> **To do**: The output is the lines below from the one with "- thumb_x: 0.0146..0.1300" through the one with "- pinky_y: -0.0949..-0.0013", both included, printed exactly and with no other line.

[Stored items from a collection]
= Beginning of Section =
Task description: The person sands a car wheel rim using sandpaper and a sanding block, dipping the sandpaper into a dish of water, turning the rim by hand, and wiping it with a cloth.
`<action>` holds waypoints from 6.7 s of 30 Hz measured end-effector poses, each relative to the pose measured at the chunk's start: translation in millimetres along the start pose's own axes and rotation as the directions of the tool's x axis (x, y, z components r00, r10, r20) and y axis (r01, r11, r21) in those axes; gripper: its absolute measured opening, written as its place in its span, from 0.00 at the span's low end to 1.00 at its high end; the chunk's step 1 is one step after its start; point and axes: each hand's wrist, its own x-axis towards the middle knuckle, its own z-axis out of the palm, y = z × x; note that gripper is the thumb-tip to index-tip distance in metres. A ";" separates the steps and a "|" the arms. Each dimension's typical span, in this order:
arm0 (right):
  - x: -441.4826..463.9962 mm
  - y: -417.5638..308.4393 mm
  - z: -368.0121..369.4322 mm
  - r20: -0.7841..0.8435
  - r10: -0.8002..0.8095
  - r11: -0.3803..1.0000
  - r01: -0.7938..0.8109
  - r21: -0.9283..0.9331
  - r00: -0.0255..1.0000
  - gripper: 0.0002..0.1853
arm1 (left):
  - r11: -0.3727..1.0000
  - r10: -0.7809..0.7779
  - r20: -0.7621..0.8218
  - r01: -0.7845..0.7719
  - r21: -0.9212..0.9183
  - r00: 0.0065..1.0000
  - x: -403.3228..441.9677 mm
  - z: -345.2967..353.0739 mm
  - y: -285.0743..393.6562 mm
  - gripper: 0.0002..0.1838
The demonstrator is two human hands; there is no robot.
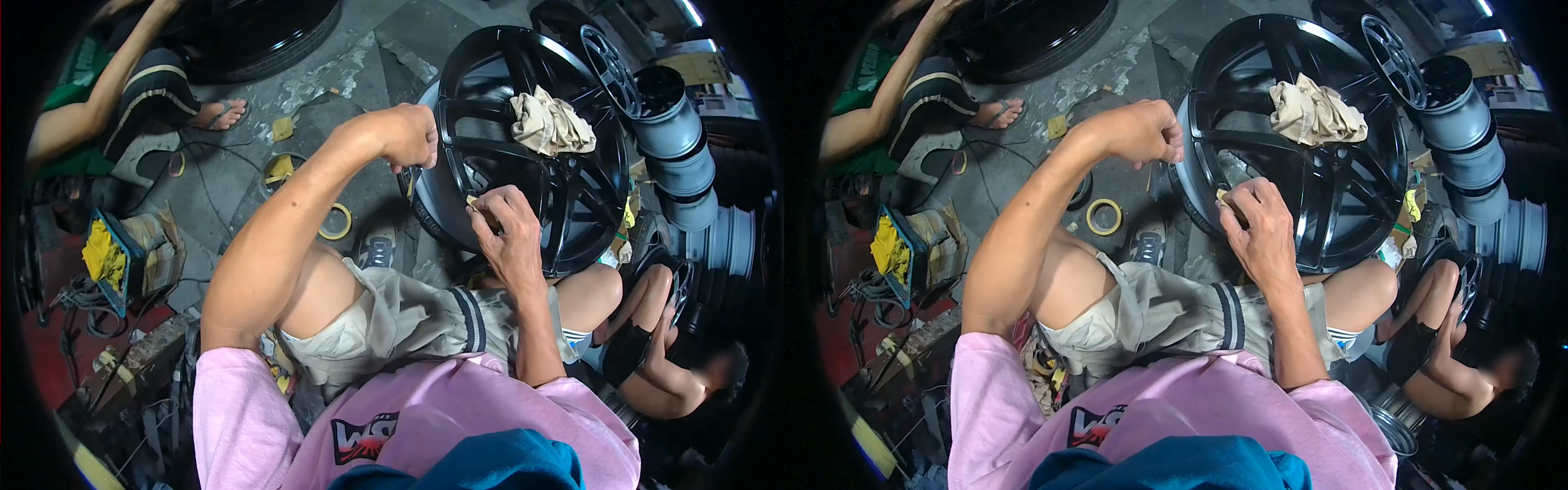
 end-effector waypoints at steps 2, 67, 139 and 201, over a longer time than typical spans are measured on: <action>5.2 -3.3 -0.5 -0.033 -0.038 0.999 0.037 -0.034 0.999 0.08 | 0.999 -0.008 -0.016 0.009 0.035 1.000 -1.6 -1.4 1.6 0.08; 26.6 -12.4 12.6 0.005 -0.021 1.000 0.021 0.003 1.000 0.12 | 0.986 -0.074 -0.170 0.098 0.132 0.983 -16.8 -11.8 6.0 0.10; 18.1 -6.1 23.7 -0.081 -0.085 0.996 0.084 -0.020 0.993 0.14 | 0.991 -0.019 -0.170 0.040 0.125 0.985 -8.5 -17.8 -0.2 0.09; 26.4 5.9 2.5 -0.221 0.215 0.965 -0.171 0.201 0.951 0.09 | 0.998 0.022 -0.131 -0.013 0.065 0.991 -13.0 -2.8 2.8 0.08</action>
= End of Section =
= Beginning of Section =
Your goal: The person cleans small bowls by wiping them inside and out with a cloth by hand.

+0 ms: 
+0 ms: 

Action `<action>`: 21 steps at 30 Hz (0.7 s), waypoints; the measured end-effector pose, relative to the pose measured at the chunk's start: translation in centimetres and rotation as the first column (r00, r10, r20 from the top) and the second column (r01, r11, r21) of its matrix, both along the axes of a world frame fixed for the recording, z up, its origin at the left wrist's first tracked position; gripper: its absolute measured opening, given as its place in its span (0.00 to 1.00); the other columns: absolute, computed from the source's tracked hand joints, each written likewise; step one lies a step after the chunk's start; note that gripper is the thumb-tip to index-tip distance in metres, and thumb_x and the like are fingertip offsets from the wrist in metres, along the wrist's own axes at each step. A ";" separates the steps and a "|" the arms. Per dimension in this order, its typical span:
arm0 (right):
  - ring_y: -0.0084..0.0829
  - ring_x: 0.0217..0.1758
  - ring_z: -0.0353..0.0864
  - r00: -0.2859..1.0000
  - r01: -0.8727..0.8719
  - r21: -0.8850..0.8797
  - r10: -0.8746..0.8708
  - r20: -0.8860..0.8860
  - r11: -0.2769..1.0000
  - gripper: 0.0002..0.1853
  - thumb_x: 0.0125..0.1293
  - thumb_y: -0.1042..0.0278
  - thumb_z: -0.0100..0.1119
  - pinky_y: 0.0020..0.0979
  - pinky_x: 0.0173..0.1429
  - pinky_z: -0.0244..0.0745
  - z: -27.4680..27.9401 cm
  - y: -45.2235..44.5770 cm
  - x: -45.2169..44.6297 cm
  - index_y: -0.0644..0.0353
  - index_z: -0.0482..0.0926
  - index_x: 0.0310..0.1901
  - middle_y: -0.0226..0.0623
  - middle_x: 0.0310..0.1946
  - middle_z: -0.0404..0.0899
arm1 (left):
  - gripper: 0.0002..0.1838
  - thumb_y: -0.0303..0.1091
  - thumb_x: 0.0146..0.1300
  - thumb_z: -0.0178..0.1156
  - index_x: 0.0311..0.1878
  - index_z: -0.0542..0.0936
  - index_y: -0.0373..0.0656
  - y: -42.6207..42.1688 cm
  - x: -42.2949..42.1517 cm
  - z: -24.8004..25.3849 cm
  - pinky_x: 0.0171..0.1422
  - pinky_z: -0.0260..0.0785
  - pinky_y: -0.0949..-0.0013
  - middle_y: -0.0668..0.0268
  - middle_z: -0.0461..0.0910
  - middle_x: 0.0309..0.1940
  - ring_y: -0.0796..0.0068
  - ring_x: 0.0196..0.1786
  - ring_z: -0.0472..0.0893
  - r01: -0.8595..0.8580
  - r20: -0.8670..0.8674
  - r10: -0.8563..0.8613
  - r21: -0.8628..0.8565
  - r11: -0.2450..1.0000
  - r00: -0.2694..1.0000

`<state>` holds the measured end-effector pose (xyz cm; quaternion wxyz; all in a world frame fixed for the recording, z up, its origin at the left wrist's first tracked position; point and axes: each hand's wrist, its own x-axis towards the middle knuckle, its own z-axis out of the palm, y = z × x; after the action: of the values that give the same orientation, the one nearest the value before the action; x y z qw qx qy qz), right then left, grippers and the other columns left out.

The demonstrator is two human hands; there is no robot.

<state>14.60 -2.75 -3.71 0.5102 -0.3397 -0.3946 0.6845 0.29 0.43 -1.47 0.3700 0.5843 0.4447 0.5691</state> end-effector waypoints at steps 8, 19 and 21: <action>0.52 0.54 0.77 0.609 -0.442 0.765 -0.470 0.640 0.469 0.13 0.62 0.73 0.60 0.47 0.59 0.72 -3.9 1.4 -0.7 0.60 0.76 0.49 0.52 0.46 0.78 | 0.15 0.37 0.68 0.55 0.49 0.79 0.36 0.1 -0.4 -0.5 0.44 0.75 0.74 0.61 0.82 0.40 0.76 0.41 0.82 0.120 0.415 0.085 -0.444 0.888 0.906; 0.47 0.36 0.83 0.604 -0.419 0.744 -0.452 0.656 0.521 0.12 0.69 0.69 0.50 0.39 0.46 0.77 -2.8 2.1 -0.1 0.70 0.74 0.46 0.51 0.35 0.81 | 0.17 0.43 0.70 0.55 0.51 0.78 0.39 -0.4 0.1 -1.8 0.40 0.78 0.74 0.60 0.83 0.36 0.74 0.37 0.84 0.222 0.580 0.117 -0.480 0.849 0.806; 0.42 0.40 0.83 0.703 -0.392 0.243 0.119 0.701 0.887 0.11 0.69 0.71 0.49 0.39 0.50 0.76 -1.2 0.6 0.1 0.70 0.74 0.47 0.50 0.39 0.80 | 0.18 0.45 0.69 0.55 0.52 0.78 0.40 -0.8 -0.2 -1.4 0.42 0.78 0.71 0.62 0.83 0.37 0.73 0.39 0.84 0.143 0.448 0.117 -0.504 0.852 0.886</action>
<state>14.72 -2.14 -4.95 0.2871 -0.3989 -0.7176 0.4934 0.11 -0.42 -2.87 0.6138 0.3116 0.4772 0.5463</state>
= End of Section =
> **Solution to this problem**:
  - thumb_x: 0.0146..0.1300
  - thumb_z: -0.0178..0.1156
  - index_x: 0.0311..0.1878
  - index_z: -0.0542..0.0936
  - index_y: -0.0373..0.0656
  - y: -42.6207..42.1688 cm
  - x: -42.2949..42.1517 cm
  - z: -24.8004..25.3849 cm
  - pinky_x: 0.0171..0.1422
  - pinky_z: -0.0260..0.0785
  - pinky_y: -0.0949..-0.0013

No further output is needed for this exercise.